Custom ResNet Jetson Xavier

Hi!

I am looking for an example preferably in Python for deploying a custom ResNet model from Tensorflow to the Jetson Xavier. My model has already been converted to the .onnx format for the Xavier. I have seen the Jetson Inference API example in Python for loading a model using the ImageNet() command in Python: jetson-inference/my-recognition.py at master · dusty-nv/jetson-inference · GitHub

Aside from having the .onnx file what else is required to load my custom ResNet model on the Xavier?
I also tried loading my custom model using the image-console binary but saw an error.
This was the command I used: ./imagenet-console --model=k2onnx_exp52_resnet50.onnx --input_blob=input_0 --output_blob=output_0 --labels=defect_labels.txt S9370.jpg_defect_0.png

Screenshots:
Console command: https://imgur.com/1BaiZPj
Error: https://imgur.com/dn3Zahv

Is there any example code demonstrating the link above (for Python Jetson Inference) but using a custom ResNet model?
I have searched the forums and web without any luck for this specific example of using a custom model with the Jetson Inference API.

Thanks for any help! :)

Hi,

The error comes from dynamic shape usage.
If you don’t need to reshape the model at the runtime, please set EXPLICIT_BATCH to use static shape instead.

Here is an example of onnx model for your reference:

import cv2
import time
import numpy as np
import tensorrt as trt
import pycuda.autoinit
import pycuda.driver as cuda

EXPLICIT_BATCH = 1 << (int)(trt.NetworkDefinitionCreationFlag.EXPLICIT_BATCH)
TRT_LOGGER = trt.Logger(trt.Logger.INFO)
runtime = trt.Runtime(TRT_LOGGER)

host_inputs  = []
cuda_inputs  = []
host_outputs = []
cuda_outputs = []
bindings = []


def Inference(engine):
    image = cv2.imread("/usr/src/tensorrt/data/resnet50/airliner.ppm")
    image = (2.0 / 255.0) * image.transpose((2, 0, 1)) - 1.0

    np.copyto(host_inputs[0], image.ravel())
    stream = cuda.Stream()
    context = engine.create_execution_context()
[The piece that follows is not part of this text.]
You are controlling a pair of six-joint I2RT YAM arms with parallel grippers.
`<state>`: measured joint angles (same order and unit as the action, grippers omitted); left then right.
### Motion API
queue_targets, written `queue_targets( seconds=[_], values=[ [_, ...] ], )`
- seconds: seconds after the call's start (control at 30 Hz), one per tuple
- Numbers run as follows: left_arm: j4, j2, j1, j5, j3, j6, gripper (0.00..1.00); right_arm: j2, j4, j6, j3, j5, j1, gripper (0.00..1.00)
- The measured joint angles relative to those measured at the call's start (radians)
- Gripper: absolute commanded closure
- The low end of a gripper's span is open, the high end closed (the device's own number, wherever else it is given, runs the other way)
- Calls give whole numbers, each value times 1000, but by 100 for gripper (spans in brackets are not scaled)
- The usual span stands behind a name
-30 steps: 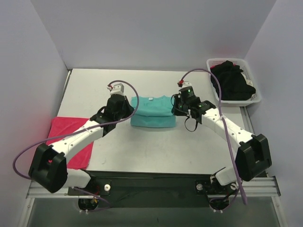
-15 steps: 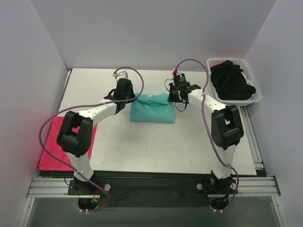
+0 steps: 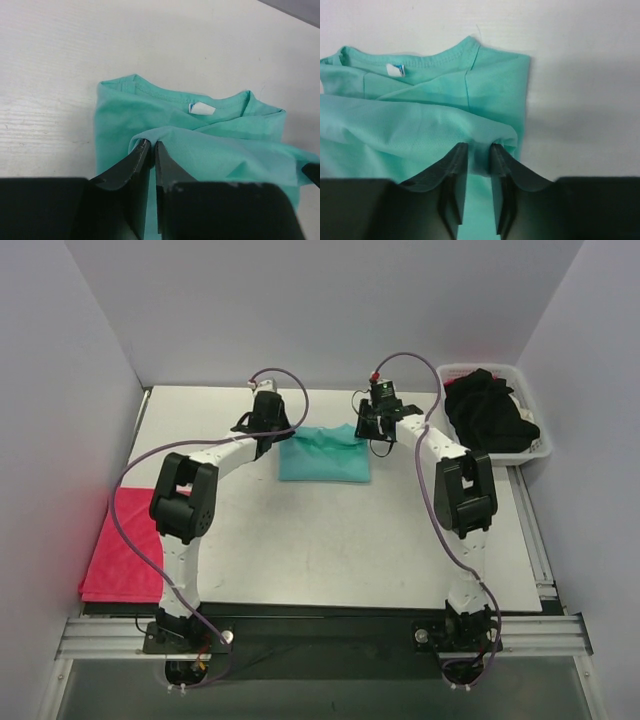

    start_time = time.time()
    cuda.memcpy_htod_async(cuda_inputs[0], host_inputs[0], stream)
    context.execute_async(bindings=bindings, stream_handle=stream.handle)
    cuda.memcpy_dtoh_async(host_outputs[0], cuda_outputs[0], stream)
    stream.synchronize()
    print("execute times "+str(time.time()-start_time))

    output = host_outputs[0].reshape(np.concatenate(([1],engine.get_binding_shape(1))))
    print(np.argmax(output))


def PrepareEngine():
    with trt.Builder(TRT_LOGGER) as builder, builder.create_network(EXPLICIT_BATCH) as network, trt.OnnxParser(network, TRT_LOGGER) as parser:
        builder.max_workspace_size = 1 << 30
        with open('/usr/src/tensorrt/data/resnet50/ResNet50.onnx', 'rb') as model:
            if not parser.parse(model.read()):
                print ('ERROR: Failed to parse the ONNX file.')
                for error in range(parser.num_errors):
                    print (parser.get_error(error))
        engine = builder.build_cuda_engine(network)

        # create buffer
        for binding in engine:
            size = trt.volume(engine.get_binding_shape(binding)) * engine.max_batch_size
            host_mem = cuda.pagelocked_empty(shape=[size],dtype=np.float32)
            cuda_mem = cuda.mem_alloc(host_mem.nbytes)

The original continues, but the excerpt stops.